M. Burnouf signale un exemple semblable dans les
Annales de Tacite (liv. XV, ch. LXXVII) :
Cui enim ignaram fuisse saevitiam Neronis
? |
|
(55) Il
avait tenues fort serrées. - Arte
statuerat. Ici, arte est pour
arcte adverbe, qui signifie
étroitement. |
|
(56) Et
la joie de la victoire. - Fessi laetique
erant. J'ai adopté cette version, qui a
pour elle l'autorité des Mss. et celle
d'Havercamp, de Cortius et de M. Burnouf.
D'ailleurs, rien n'est plus contraire à la
brièveté de Salluste que cette
version adoptée par plusieurs
éditeurs : fessi lassique. |
|
(57) Chez
quel peuple s'était réfugié
Jugurtha. - J'ai interprété tout
autrement cette phrase qu'on ne l'a fait
jusqu'à présent : Jugurtha ubi
gentium. Tous les autres traducteurs ont mis
en quel lieu était Jugurtha ; mais
cela ne rend pas la force du mot gentium. Si
ubi gentium avait été mis par
Salluste pour ubinam, il y aurait ici une
emphase bien gratuite. Metellus ne pouvait-il pas
supposer que Jugurtha s'était retiré
chez les Gétules ou chez les Maures, comme
il le fit plus tard ? |
|
(58) La
nuit, dérobant sa marche par des routes
détournées - «On raconte,
dit Frontin (liv. II, ch. 1, n° 13), que
Jugurtha, se souvenant de l'épreuve qu'il
avait faite de la valeur romaine, avait coutume de
n'engager d'action qu'au déclin du jour,
afin que si ses troupes étaient mises en
fuite par l'ennemi, elles pussent couvrir leur
retraite à la faveur de la
nuit». |
|
(59) Les
cohortes. - Il s'agit ici des cohortes des
alliés ; et, dans ce cas, cette expression
n'est point un anachronisme. |
|
(60) Leur
impuissance de le trahir. - Par la crainte des
horribles supplices qui les attendaient s'ils
venaient à tomber en la puissance des
Romains. Valère-Maxime (liv. II, ch. VII) en
donne divers exemples : Q. Fabius Maximus leur fit
couper les mains (n° 11); Scipion, le premier
Africain, les fit mettre en croix (n° 12) ; le
second Africain les livra aux bêtes (n°
13); Paul-Emile les fit fouler aux pieds par les
éléphants (n° 14). |
|
(61) Les
autres s'approchent. - Le texte de cette phrase
a été interpolé par des
éditeurs ou par des traducteurs qui ne
l'avaient pas comprise. Romani, pro ingenio
quisque, dit Salluste, pars eminus glande,
aut lapidibus pugnare, alii succedere, ac murum
modo suffodere, modo scalis adgredi : cupere
proelium in manibus facere.
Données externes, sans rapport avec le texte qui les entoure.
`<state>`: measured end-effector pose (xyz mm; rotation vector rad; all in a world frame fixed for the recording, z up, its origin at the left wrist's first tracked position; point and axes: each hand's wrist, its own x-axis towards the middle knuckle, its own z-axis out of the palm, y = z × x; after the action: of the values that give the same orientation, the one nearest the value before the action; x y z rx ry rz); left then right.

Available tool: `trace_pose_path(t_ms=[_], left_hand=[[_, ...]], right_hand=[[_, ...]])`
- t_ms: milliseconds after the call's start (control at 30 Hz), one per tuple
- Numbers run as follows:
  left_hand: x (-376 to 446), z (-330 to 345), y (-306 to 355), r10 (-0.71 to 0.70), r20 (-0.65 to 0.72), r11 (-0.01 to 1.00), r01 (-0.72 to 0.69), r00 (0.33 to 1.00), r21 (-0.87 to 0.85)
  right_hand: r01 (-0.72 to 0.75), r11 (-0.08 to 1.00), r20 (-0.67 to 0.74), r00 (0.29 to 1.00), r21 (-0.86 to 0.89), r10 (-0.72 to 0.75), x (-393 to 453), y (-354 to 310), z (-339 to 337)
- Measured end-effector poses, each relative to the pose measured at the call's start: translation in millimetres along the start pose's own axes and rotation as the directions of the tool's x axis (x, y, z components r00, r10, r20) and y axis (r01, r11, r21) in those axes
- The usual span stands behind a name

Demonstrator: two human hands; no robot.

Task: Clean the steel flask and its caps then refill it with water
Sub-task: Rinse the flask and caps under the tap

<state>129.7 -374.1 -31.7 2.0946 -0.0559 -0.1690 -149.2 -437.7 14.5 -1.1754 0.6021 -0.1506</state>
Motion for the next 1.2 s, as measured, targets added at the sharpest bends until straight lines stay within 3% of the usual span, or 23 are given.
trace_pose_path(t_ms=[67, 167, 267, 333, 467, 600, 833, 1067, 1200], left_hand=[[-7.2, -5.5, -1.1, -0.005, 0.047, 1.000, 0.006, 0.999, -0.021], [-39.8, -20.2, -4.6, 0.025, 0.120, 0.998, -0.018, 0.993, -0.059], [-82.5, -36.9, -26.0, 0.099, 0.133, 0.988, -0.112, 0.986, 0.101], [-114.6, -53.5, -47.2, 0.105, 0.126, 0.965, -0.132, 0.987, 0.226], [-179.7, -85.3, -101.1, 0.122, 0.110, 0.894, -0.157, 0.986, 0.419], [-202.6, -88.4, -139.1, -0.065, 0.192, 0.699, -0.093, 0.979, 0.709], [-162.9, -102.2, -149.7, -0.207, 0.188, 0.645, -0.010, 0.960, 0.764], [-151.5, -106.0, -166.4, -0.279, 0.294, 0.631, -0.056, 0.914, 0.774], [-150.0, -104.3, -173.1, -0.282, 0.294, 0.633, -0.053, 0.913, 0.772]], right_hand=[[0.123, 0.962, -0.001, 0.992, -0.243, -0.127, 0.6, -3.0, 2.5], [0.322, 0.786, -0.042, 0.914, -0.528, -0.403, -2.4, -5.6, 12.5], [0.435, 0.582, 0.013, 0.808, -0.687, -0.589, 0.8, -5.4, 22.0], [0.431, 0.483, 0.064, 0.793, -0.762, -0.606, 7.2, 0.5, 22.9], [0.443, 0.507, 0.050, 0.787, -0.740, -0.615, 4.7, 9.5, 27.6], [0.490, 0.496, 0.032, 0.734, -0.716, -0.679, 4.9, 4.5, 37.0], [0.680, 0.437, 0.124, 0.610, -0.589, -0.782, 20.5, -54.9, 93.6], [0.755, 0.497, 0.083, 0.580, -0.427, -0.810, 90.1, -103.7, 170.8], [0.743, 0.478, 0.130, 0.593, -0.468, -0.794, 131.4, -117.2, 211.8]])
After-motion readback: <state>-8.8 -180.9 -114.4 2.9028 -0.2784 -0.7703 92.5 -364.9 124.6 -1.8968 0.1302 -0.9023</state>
L'explication de
ces mots, pro ingenio, etc., «selon
que chacun a plus ou moins de courage», se
trouve dans l'opposition des uns, qui se contentent
de jeter de loin des projectiles, pars
eminus, etc.,«et des autres, qui
s'approchent de la muraille, brûlant de
combattre de près», alii
succedere, etc. ; mais des éditeurs,
faute de comprendre succedere, qui veut dire
s'approcher des murailles, succedere muris,
ont cru la phrase incomplète, et, avant ce
membre de phrase, ont ajouté evadere
alii. M. Burnouf, dans son édition, a,
d'après Cortius, fait justice de cette
interpolation. |
|
(62) Des
torches enduites de poix et de soufre. - Il y a
dans le latin praeterea pice et sulfure taedam
mixtam. D'autres éditeurs, entre autres
M. Burnouf, adoptent une version différente
: Picem sulfure et taeda mixtam.
«Taeda, dit ce savant philologue, sing.
numero, hic sumetur non pro una aliqua face, sed
pro materia ipsa, qua faces seu taedae
fiunt». Le président de Brosses cite à ce sujet un fragment de Quadrigarius, ancien historien antérieur à Salluste, et qui avait écrit, dans ses Annales, l'histoire du siège de Zama. En rapportant de quelle manière Metellus faisait soutenir ceux qui montaient à l'assaut par les frondeurs et par les archers, Quadrigarius remarque qu'en pareil cas ces sortes de troupes ont beaucoup d'avantage sur celle du même genre, qui défendent la muraille. «Car, dit-il, ceux qui se servent de l'arc et de la fronde ne peuvent jamais tirer juste de haut en bas. Leurs traits n'incommodaient que fort peu les soldats de Metellus ; au lieu que les coups de ces sortes d'armes, étant beaucoup plus sûrs de bas en haut, défendaient aux assiégés l'approche de leurs créneaux». |
|
(63) Sur
le camp des ennemis. - Castra hostium. On a
remarqué que cet endroit est du petit nombre
de ceux où Salluste appelle les Romains les
ennemis. |
|
(64) Pour
le meurtre de Massiva. - Voyez ci-dessus, ch.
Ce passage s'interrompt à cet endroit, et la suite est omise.